Der Eilantrag, den Entscheid spätestens bis zur Bundestagswahl am 23. Februar 2025 abzuhalten, wurde abgelehnt.
Laut Gericht sei der Anspruch der Vertreter des Bürgerbegehrens mit der bereits festgelegten Abstimmungsfrist vom 24. Februar bis 16. März 2025 erfüllt. Die weitere Organisation des Verfahrens liege im Ermessen der Stadt, solange sie sachlich und unverzüglich handelt. Verzögerungen seien auch durch eine späte Rückmeldung der Antragstellerinnen Anfang Januar entstanden. Die Antragstellerinnen können gegen die Entscheidung Beschwerde einlegen. Über diese würde das Oberverwaltungsgericht in Münster entscheiden.

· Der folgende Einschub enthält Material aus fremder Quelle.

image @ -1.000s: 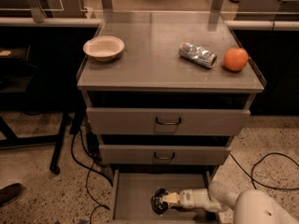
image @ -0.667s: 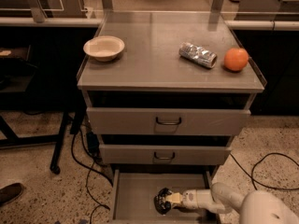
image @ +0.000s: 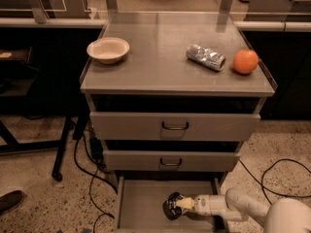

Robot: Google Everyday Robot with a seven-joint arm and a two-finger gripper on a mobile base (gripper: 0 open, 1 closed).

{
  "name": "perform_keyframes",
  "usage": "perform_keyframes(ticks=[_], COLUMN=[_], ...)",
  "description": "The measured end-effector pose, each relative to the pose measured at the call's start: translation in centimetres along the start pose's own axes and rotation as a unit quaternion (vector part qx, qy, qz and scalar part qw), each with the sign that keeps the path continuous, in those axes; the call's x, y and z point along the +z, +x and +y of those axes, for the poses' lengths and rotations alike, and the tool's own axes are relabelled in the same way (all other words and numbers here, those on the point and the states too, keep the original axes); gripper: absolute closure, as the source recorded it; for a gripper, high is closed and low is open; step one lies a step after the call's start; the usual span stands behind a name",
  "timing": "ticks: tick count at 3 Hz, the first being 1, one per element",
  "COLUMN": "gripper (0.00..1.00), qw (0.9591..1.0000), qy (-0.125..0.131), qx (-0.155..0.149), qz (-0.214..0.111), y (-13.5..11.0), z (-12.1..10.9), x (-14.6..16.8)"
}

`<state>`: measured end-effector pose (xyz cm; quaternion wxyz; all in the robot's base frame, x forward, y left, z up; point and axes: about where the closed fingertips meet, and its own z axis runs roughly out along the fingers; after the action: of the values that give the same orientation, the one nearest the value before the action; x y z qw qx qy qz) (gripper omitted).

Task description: Place blue chip bag into bottom drawer

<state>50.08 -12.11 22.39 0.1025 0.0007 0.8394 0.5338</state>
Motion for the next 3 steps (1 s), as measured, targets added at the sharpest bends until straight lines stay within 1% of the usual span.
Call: perform_keyframes(ticks=[3], gripper=[0.11], qw=[1.0], qy=[0.0], qx=[0.0], qz=[0.0], y=[0.0], z=[0.0], x=[0.01])
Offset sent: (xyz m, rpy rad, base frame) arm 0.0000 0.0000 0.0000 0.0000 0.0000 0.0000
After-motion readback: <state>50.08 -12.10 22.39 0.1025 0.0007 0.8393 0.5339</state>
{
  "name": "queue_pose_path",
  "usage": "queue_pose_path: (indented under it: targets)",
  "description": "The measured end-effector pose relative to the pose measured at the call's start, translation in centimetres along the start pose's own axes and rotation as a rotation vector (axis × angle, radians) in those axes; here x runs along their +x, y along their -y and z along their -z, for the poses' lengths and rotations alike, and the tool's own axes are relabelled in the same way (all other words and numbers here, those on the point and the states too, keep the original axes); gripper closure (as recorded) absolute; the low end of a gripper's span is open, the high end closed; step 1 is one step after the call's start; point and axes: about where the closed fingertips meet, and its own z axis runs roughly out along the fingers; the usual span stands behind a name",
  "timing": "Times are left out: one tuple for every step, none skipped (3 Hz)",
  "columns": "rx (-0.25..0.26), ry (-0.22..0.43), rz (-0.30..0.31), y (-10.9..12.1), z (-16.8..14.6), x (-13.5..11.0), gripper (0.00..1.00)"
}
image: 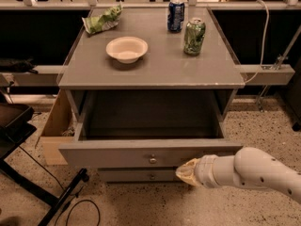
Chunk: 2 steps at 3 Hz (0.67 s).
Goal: Close top drawer
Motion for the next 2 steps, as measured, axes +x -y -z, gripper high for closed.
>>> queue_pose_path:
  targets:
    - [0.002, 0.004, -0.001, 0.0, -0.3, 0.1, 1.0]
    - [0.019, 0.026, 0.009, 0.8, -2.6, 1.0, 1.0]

An der Landstraße im Stadtteil Niederheid soll ein Grundstück an das Land NRW verpachtet werden, um die ZUE bauen zu können. Da sich das Land in einer zentralen Einrichtung um die Unterbringung und Versorgung der Geflüchteten kümmert, hofft die Stadt, dadurch Geld und Kapazitäten einsparen zu können.